Sin dai primi insediamenti, l'uomo tende ad agire sullo spazio che occupa ragionando in modo funzionale al proprio vivere quotidiano. Costruisce per abitare, delimitare, e per ordinare lo spazio e il tempo. La città è il teatro che ospita e regola la nostra giornata, talvolta senza lasciare posto al caso, all'imprevisto, e al nostro vero sentire. Muoversi nello spazio urbano è molto spesso un atto condizionato, guidato da regole e logiche precise ed estremamente funzionali che si manifestano a noi attraverso elementi urbani come le reti viarie e la segnaletica. Anche il camminare, atto apparentemente libero e naturale, è spesso una pratica incanalata e regolata. La città, organizzata secondo criteri di utilità e produttività, ci spinge così a muoverci al suo interno come pedine funzionali, indebolendo il potenziale più profondo e sensibile del nostro abitare.
Guy Debord, intellettuale tra i più influenti del Novecento, si dimostrò contro questa logica. Elaborò, infatti, il concetto di "deriva urbana" (dérive): una pratica esplorativa degli spazi urbani che ha avuto un ruolo centrale nella critica alla società dello spettacolo. La deriva nasce proprio come risposta all'alienazione prodotta dalla città moderna e dalla vita quotidiana regolata da logiche capitalistiche, proponendosi come forma di resistenza e di esplorazione creativa. Essa consiste nel vagabondaggio intenzionale, ma non pianificato. È un'esperienza immersiva che prevede l'abbandono delle abitudini quotidiane per lasciarsi guidare dalle suggestioni del paesaggio urbano e dalla psico geografia dei luoghi.
Durante una deriva ci si lascia attraversare dai luoghi, cercando il sensibile al posto dell'utile.

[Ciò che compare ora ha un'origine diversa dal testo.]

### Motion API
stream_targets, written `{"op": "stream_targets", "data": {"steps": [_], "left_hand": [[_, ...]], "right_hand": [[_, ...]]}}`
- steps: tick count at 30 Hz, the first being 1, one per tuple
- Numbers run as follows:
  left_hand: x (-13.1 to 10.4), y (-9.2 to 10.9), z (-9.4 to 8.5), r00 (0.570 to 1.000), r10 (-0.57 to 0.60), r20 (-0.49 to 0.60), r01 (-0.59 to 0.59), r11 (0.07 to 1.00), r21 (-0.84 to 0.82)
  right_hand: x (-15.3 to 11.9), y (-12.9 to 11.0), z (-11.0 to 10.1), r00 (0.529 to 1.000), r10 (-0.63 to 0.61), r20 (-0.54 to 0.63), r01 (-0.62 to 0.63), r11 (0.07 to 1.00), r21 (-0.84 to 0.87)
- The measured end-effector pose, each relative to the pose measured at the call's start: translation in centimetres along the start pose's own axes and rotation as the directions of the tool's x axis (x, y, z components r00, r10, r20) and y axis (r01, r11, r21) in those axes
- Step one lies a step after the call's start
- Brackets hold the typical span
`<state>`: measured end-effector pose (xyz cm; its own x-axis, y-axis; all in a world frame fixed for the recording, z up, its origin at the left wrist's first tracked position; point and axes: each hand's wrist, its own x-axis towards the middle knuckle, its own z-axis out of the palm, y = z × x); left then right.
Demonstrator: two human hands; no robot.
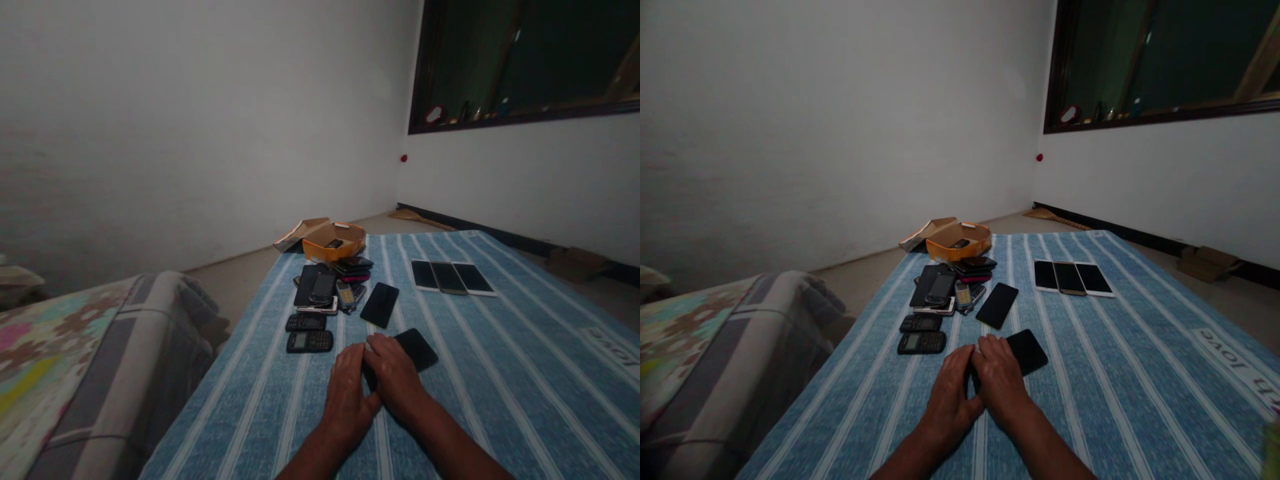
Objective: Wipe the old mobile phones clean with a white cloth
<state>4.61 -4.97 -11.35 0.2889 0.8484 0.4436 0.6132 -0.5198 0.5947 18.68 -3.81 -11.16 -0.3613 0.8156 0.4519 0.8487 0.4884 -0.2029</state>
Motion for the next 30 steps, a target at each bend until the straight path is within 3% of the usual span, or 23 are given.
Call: {"op": "stream_targets", "data": {"steps": [12,21,30], "left_hand": [[0.5,1.0,-0.7,0.999,-0.029,0.027,0.030,0.998,-0.053],[0.4,0.5,-0.4,0.999,-0.017,0.032,0.018,0.998,-0.052],[-0.2,-0.4,0.1,0.995,-0.074,0.061,0.072,0.997,0.030]], "right_hand": [[0.3,-0.4,-0.6,0.999,-0.031,0.012,0.031,0.998,0.049],[0.4,-0.7,-1.3,0.997,-0.024,0.078,0.014,0.992,0.126],[-1.3,-0.7,-2.2,0.987,-0.114,0.113,0.090,0.976,0.199]]}}
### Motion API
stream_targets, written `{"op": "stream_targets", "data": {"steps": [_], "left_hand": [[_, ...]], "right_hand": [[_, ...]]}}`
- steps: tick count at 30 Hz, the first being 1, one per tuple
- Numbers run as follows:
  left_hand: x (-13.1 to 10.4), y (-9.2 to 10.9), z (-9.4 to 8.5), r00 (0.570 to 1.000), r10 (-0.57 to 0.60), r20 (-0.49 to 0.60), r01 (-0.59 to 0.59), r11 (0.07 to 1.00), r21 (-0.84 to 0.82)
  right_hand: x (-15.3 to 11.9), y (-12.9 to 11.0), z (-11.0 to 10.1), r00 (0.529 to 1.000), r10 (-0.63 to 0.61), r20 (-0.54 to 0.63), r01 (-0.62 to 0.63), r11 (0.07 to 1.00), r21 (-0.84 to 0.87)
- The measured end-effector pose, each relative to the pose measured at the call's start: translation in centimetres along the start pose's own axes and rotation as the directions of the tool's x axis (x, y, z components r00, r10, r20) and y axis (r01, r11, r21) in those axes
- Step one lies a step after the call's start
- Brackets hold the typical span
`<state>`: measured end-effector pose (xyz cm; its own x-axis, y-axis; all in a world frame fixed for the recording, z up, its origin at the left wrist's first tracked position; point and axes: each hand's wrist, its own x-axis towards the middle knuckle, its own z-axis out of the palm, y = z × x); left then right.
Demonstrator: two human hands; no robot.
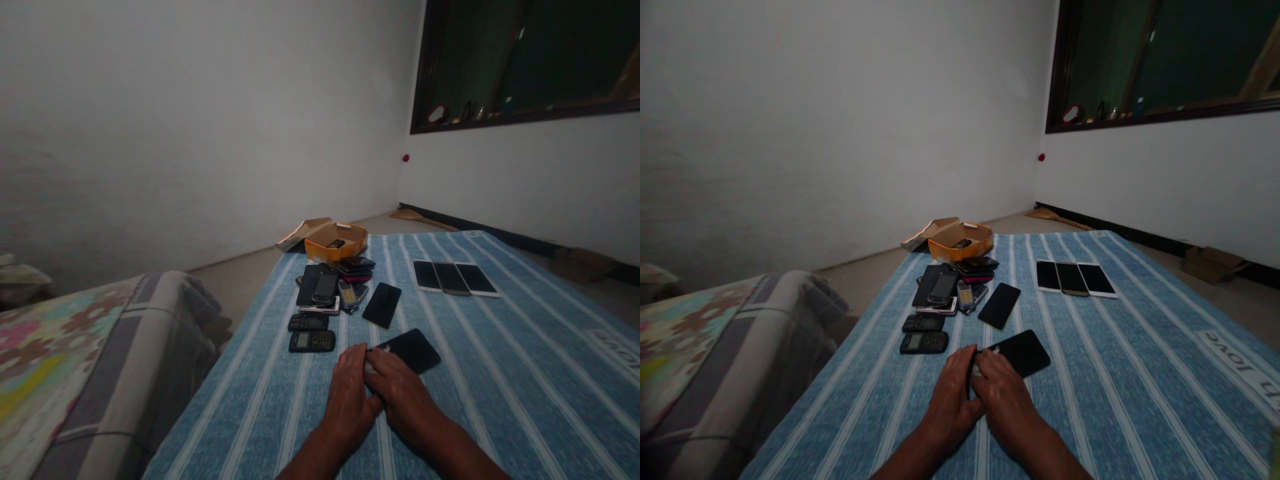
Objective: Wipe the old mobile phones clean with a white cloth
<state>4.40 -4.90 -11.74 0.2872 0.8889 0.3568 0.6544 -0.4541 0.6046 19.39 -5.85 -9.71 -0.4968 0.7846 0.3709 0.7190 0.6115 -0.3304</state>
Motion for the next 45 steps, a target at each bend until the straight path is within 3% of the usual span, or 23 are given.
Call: {"op": "stream_targets", "data": {"steps": [17,25,31,37,45], "left_hand": [[-0.2,-0.8,0.1,0.997,0.067,0.031,-0.068,0.997,0.046],[0.0,0.1,-0.7,0.992,0.122,0.044,-0.123,0.992,0.036],[0.3,0.6,-1.0,0.993,0.101,0.052,-0.102,0.995,0.021],[-0.2,-0.3,-0.5,0.986,0.151,0.073,-0.155,0.986,0.056],[-0.2,-0.8,-0.4,0.984,0.133,0.118,-0.142,0.988,0.068]], "right_hand": [[-1.1,0.2,0.6,0.997,-0.049,-0.064,0.047,0.998,-0.032],[-2.2,-0.3,0.2,0.999,-0.031,0.006,0.032,0.997,-0.074],[-1.5,-0.9,-0.1,0.999,-0.034,-0.023,0.032,0.998,-0.059],[-3.0,-0.1,0.5,0.997,-0.071,-0.043,0.066,0.993,-0.093],[-3.1,0.0,1.1,0.993,-0.079,-0.089,0.071,0.994,-0.082]]}}
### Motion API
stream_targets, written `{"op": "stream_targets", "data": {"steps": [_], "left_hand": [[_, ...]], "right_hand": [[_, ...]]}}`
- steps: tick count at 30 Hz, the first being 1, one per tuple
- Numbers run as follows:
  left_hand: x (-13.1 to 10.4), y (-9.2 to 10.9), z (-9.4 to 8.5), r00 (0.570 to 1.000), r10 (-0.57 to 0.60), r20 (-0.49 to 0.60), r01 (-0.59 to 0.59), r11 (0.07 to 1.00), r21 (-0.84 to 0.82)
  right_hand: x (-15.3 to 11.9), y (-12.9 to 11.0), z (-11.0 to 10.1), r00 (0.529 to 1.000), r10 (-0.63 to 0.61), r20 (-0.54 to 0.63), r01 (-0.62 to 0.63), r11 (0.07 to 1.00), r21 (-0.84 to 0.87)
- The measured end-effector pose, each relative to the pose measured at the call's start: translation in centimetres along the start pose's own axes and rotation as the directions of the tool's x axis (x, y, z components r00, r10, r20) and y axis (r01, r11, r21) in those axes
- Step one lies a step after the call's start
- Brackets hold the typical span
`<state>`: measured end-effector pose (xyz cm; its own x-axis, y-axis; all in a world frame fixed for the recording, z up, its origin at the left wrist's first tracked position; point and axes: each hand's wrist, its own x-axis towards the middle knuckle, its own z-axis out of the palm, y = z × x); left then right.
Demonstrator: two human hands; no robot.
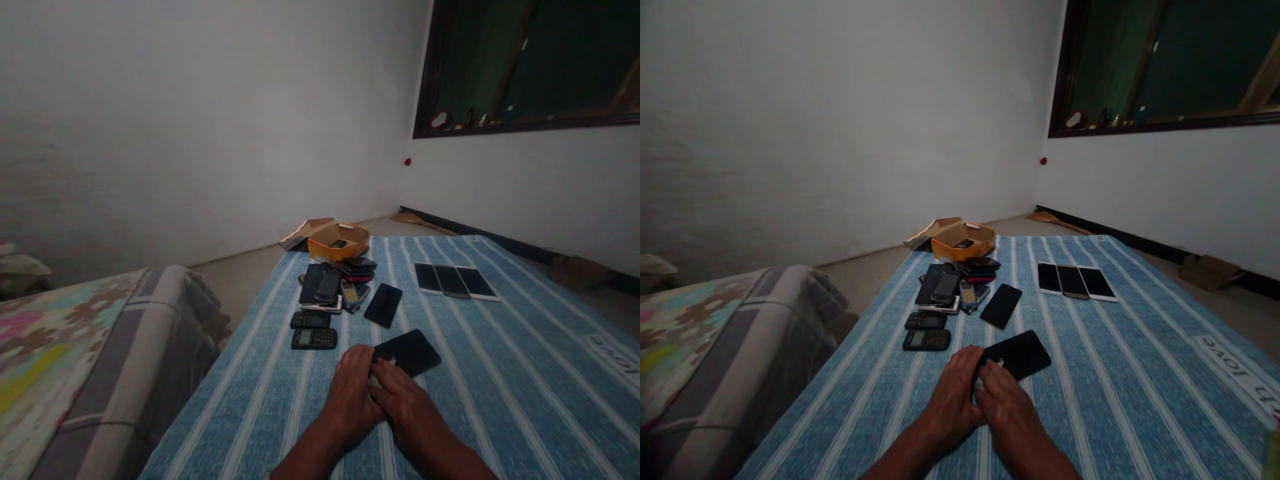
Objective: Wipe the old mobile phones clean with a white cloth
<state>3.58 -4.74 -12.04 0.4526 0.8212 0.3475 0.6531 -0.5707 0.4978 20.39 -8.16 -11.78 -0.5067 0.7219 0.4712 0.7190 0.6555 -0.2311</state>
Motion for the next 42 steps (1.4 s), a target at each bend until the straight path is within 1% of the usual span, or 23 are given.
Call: {"op": "stream_targets", "data": {"steps": [4,10,12,17,20,24,29,32,36,38,42], "left_hand": [[-0.1,-0.1,0.2,1.000,0.007,-0.008,-0.007,1.000,0.021],[-0.2,-0.4,0.7,0.999,0.021,-0.035,-0.020,0.999,0.028],[-0.3,-0.7,0.8,0.998,0.040,-0.053,-0.038,0.999,0.036],[-0.7,-1.2,1.1,0.993,0.096,-0.069,-0.092,0.994,0.063],[-0.6,-1.3,1.2,0.994,0.081,-0.077,-0.076,0.995,0.069],[-0.5,-1.5,1.5,0.996,0.068,-0.052,-0.065,0.996,0.068],[-0.7,-1.7,1.3,0.994,0.088,-0.066,-0.084,0.994,0.066],[-0.5,-1.3,0.7,0.997,0.061,-0.052,-0.058,0.997,0.040],[-0.5,-1.4,0.5,0.999,-0.015,0.038,0.014,1.000,0.022],[-0.6,-1.8,0.7,0.998,-0.033,0.051,0.033,0.999,0.015],[-0.7,-2.4,1.1,0.997,-0.036,0.071,0.036,0.999,-0.004]], "right_hand": [[-0.9,0.3,0.4,1.000,0.008,0.001,-0.008,1.000,-0.010],[0.5,0.1,-0.1,0.999,0.027,0.022,-0.026,0.999,-0.032],[0.3,0.1,0.1,1.000,0.014,0.001,-0.014,0.999,-0.047],[-1.1,0.6,1.3,0.998,-0.021,-0.065,0.018,0.999,-0.043],[-0.6,0.6,1.2,0.998,-0.008,-0.064,0.005,0.999,-0.044],[0.1,0.7,1.1,0.999,0.012,-0.053,-0.014,0.999,-0.035],[-1.6,1.2,2.9,0.995,-0.023,-0.102,0.013,0.995,-0.096],[-2.4,1.7,3.4,0.992,-0.028,-0.119,0.012,0.991,-0.132],[-2.9,3.2,2.7,0.992,0.026,-0.122,-0.042,0.991,-0.128],[-3.2,4.2,2.1,0.988,0.067,-0.136,-0.085,0.988,-0.128],[-4.0,6.6,1.0,0.956,0.186,-0.227,-0.221,0.965,-0.138]]}}
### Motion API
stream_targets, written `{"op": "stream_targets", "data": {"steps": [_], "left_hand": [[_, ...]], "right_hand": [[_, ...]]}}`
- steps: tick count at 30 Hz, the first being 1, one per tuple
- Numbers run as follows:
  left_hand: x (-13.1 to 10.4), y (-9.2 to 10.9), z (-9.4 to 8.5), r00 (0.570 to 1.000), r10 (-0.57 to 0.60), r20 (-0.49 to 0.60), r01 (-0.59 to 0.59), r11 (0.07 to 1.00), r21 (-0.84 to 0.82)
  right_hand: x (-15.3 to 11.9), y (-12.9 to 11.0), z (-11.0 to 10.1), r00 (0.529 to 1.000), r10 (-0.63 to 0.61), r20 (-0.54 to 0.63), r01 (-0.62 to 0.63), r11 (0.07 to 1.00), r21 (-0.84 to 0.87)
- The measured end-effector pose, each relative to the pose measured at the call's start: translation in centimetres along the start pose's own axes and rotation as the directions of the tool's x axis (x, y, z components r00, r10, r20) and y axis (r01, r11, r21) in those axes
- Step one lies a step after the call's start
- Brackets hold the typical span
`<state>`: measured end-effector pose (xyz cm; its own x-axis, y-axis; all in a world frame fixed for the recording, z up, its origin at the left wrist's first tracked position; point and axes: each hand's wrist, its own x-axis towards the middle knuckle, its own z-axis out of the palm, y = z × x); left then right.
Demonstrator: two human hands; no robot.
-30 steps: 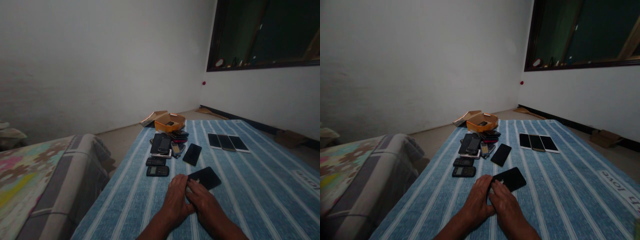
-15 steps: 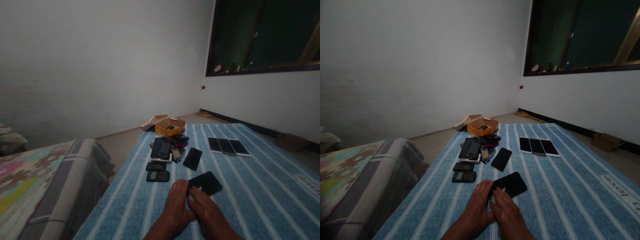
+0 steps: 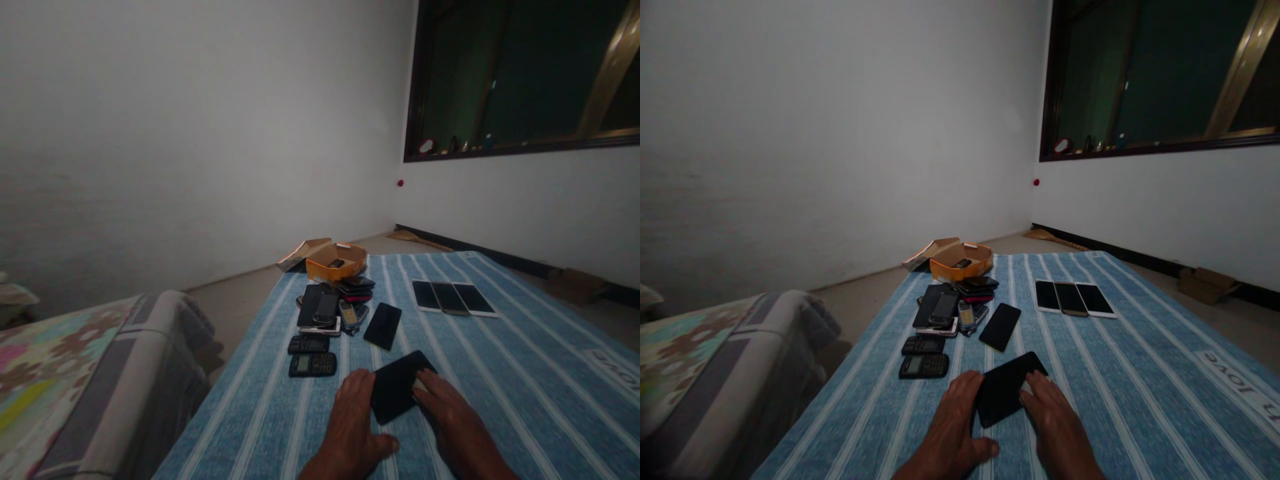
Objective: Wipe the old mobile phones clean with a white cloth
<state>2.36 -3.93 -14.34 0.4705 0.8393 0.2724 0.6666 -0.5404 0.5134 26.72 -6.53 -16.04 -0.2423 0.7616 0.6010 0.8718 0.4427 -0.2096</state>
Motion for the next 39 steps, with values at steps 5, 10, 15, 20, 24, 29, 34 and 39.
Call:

Lo spazio non è dunque solo fisico, ma anche simbolico ed emotivo.
Ma che cosa guida il percorso quando la città non si fa sentire?
Nowhere è la rappresentazione dello smarrimento, della mancanza e di un vuoto che va riempito.
Questo progetto fotografico nasce da una deriva urbana che ci ha portate a riflettere sull'anonimato della città. Durante il percorso ci siamo sentite sommerse da ripetizioni di forme geometriche fredde, e i quartieri che ci siamo trovate a percorrere ci hanno restituito una sensazione di sospensione e di disorientamento sia visivo che emotivo inaspettati. Questo girovagare ha innescato in entrambe allo stesso modo un bisogno inconscio di dare attenzione agli elementi che rendono una città anonima, evitando sempre più le tracce urbane che la rendono riconoscibile e accogliendo invece spazi che potrebbero essere ovunque, ma allo stesso tempo che ci fanno sentire da nessuna parte.
Le fotografie raccolte sono la reazione e la testimonianza di questo sentire comune.
Il percorso visivo inizia nel dominio del costruito, con immagini anonime e astratte di elementi urbani. Proseguendo nella sequenza, la natura interviene - dapprima timidamente, ma piano piano sempre più invadente - sul rigore del costruito urbano.
L'occhio viene così accompagnato verso un altro tipo di paesaggio, in cui la natura infine domina completamente e crea varchi visivi che aprono a visioni immaginifiche.
Le immagini sono state stampate in bianco e nero su carta scontrino, materiale fragile ed effimero, legato al quotidiano e al consumo. Le fotografie diventano così impressioni labili, a rimarcare la nostra transitorietà negli spazi che percorriamo.